Output exactly, and only, the lines below from the one with "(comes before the" down to the one with "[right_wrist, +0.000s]". Include both end lines and no pictures.

━━━ Data under study ━━━

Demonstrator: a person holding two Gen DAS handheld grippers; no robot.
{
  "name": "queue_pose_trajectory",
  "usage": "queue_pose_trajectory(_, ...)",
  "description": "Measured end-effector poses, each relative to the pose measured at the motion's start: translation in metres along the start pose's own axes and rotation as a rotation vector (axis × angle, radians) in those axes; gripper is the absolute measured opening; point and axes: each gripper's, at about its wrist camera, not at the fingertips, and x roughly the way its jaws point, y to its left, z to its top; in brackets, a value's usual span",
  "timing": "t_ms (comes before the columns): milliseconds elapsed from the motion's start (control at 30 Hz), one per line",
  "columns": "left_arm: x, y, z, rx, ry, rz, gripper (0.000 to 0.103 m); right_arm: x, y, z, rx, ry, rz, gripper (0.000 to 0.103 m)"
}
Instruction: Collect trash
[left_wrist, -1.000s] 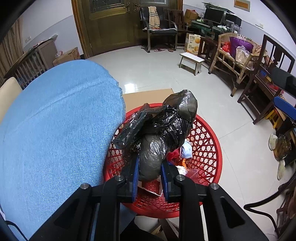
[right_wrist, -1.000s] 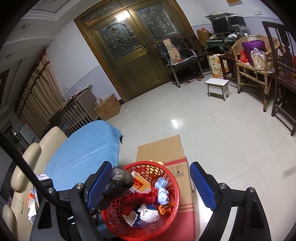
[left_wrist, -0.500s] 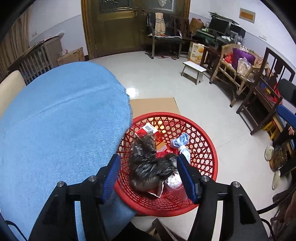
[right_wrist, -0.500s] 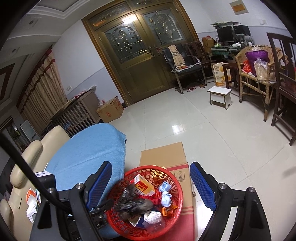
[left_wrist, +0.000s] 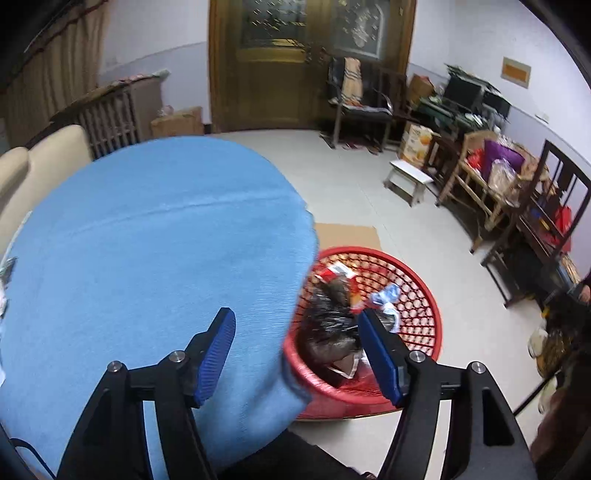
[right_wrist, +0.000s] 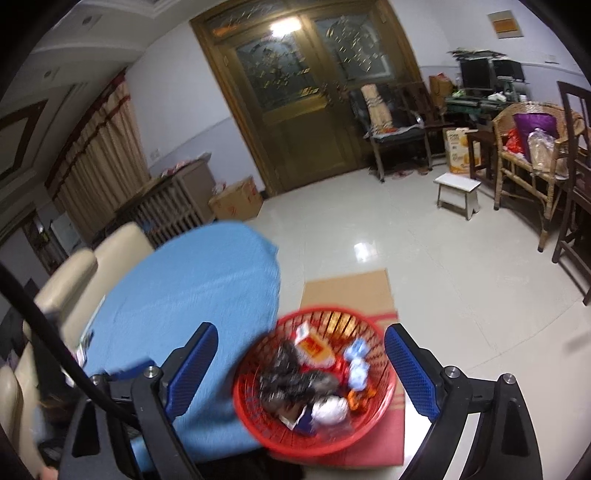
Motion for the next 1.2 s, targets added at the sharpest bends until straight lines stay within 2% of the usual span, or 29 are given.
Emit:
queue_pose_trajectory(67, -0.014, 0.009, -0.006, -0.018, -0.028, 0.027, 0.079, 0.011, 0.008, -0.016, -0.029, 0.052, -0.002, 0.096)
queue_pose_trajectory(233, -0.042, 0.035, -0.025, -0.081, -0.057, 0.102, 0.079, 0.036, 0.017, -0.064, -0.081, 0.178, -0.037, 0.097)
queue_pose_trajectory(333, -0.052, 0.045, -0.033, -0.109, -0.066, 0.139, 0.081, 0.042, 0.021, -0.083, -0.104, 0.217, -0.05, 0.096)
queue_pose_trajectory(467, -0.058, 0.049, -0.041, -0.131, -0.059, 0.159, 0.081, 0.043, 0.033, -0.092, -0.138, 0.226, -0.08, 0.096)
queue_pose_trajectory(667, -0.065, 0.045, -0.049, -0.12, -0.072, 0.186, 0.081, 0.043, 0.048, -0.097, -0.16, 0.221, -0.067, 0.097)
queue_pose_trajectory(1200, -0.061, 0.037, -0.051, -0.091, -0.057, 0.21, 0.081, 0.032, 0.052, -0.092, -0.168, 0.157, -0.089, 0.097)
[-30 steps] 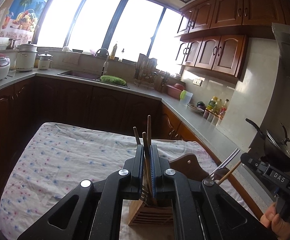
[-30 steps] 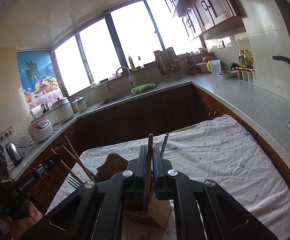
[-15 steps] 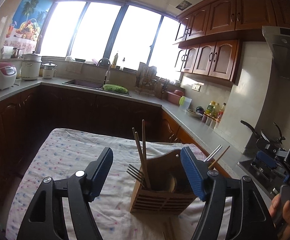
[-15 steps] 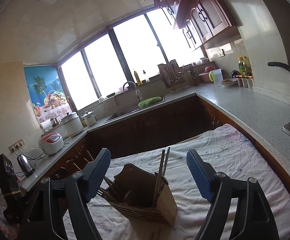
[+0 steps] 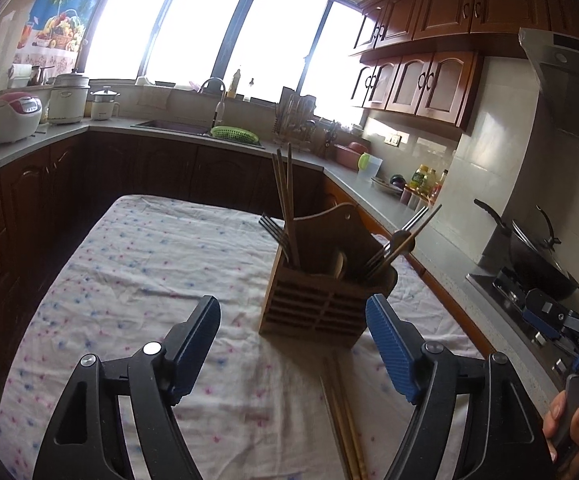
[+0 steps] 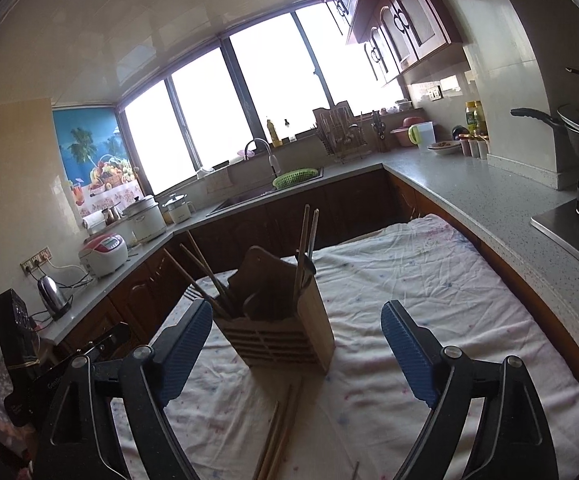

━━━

§ Task answer
  "timing": "t_ms (comes before the columns): milliseconds elapsed from the motion's start (control at 30 Hz), one per line",
  "columns": "left_arm: x, y, z, rx, ry, rz, gripper (0.000 to 0.103 m); right_arm: x, y, z, rx, ry, rz, gripper (0.000 to 0.103 m)"
}
Instruction: Collect trash
[left_wrist, -1.000s] 
[right_wrist, -1.000s] 
[left_wrist, -0.500s] 
[right_wrist, -0.500s] 
[left_wrist, +0.000s] 
[right_wrist, +0.000s] 

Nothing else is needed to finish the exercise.